Problem to solve — Instruction for the entries below: return the part that opens with the line containing "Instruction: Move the" and closes with the line containing "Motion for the", exactly, and no pictures.

(Records excerpted from a collection)
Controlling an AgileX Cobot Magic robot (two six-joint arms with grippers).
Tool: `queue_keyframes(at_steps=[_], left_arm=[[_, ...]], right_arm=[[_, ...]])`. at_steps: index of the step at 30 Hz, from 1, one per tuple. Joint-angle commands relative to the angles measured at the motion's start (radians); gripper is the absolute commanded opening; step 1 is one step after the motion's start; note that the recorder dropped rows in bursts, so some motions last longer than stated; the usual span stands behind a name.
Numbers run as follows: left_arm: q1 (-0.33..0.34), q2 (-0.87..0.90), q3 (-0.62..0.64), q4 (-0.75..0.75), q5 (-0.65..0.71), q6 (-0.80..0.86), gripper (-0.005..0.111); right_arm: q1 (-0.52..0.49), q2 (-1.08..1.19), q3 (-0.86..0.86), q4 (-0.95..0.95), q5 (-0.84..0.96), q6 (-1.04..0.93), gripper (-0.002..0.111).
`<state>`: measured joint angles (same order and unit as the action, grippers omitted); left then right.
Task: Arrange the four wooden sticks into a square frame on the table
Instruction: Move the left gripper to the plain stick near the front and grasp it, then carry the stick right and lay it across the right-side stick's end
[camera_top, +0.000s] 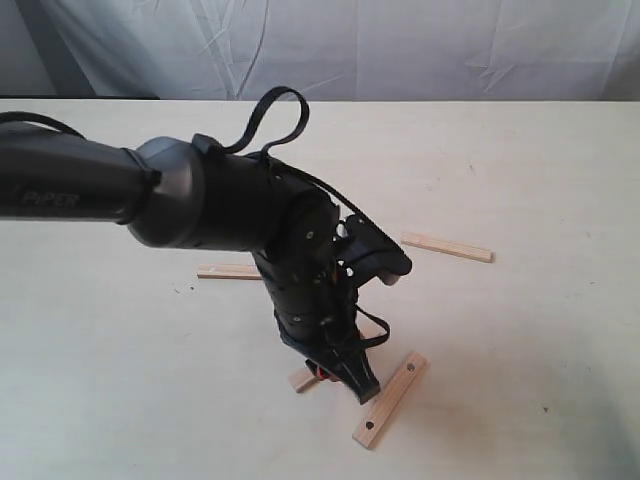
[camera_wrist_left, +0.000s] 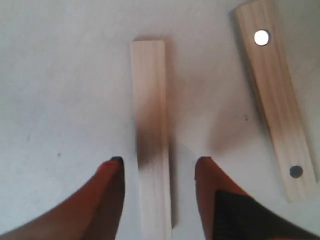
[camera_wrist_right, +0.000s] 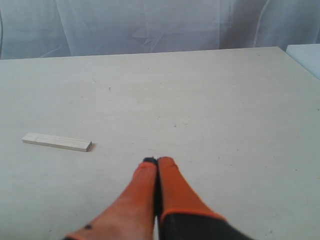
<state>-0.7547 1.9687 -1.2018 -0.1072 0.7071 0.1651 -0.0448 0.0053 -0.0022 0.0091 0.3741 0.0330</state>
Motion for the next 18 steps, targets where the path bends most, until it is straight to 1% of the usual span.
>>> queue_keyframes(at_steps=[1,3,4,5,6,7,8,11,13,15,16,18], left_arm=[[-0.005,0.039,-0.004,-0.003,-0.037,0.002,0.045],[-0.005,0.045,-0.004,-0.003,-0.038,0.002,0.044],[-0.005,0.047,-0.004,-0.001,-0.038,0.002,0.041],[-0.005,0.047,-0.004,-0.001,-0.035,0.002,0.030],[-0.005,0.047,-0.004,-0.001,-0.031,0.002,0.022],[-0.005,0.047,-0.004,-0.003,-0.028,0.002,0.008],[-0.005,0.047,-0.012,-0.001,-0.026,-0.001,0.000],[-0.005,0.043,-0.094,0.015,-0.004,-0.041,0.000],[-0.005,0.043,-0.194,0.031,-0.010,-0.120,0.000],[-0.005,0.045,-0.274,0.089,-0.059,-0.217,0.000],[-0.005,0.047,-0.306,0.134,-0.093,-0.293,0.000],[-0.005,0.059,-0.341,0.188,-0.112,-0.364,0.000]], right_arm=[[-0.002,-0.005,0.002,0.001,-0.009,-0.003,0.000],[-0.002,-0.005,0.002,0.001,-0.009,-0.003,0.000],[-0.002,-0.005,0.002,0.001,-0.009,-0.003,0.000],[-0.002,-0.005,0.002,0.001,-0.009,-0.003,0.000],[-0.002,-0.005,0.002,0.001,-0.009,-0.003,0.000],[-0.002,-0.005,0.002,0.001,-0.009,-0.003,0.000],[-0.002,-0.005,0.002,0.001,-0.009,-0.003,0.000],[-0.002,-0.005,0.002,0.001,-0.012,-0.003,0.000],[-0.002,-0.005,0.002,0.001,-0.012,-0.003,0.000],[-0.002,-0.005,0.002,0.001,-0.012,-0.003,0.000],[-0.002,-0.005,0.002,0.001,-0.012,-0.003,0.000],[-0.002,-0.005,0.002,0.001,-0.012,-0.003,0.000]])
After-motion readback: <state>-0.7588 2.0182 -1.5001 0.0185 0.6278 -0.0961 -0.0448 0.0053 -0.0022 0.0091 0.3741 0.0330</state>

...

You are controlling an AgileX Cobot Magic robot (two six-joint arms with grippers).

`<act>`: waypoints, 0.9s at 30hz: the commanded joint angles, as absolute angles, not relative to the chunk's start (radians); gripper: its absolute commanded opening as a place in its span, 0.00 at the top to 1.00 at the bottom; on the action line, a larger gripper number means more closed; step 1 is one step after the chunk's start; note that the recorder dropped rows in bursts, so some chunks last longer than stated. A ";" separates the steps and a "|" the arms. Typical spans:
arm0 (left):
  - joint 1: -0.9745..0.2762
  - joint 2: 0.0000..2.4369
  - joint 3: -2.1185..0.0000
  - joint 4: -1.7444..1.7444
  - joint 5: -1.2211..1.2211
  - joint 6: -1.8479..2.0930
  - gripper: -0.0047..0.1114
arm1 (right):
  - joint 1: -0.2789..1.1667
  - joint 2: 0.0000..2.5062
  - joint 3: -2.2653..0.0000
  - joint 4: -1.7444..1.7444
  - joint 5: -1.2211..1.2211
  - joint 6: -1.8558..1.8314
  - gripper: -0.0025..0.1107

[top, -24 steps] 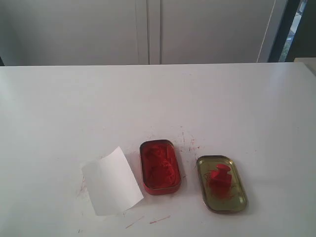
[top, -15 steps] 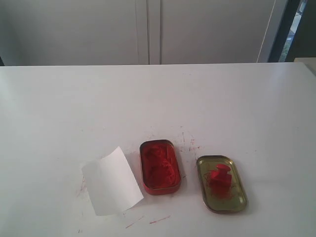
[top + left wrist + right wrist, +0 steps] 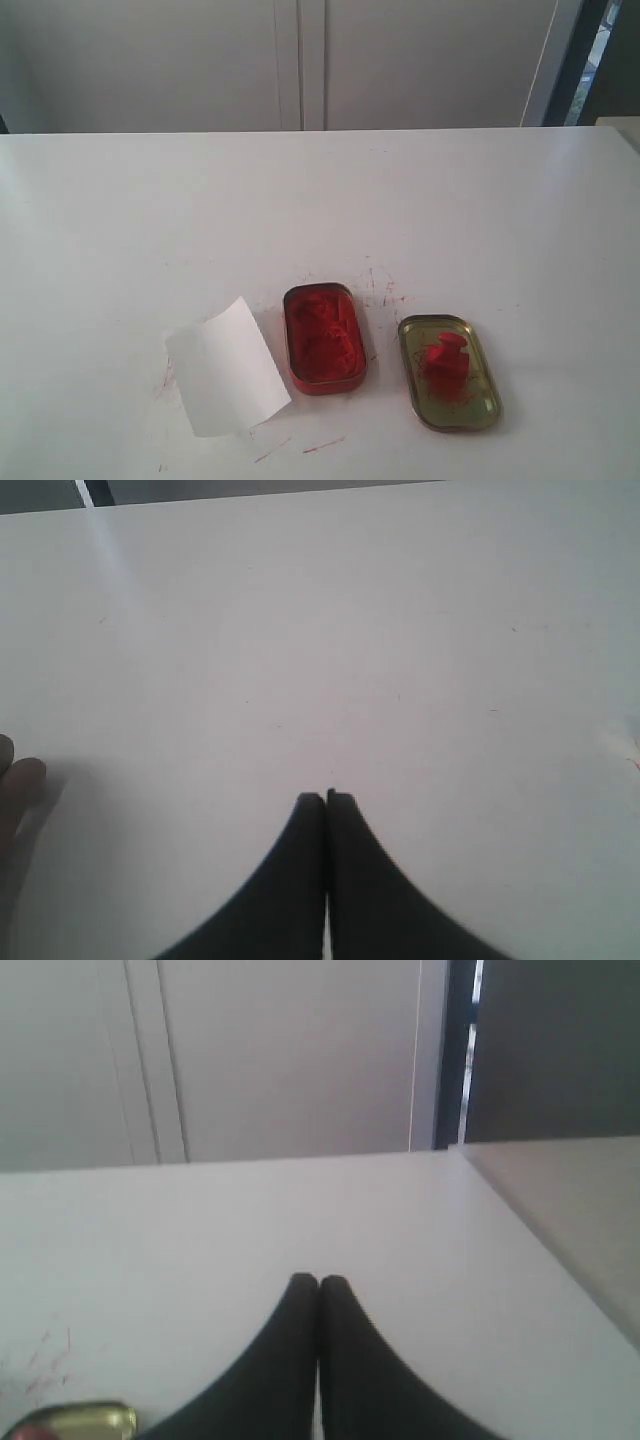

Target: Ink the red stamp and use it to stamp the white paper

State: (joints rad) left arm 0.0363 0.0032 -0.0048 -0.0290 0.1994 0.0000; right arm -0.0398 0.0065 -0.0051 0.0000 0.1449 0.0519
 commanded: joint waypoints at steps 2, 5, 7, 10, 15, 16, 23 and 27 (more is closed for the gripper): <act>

Expected answer —
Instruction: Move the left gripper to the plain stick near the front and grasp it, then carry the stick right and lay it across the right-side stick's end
[camera_top, +0.000s] 
[camera_wrist_left, +0.000s] 
[camera_wrist_right, +0.000s] 
<state>-0.7547 1.9687 -1.2018 -0.1072 0.7071 0.1651 -0.0448 0.0053 -0.0022 0.0091 0.3741 0.0330</state>
Motion for the next 18 steps, targets where the path bends most, until it is straight to 1% of the usual span.

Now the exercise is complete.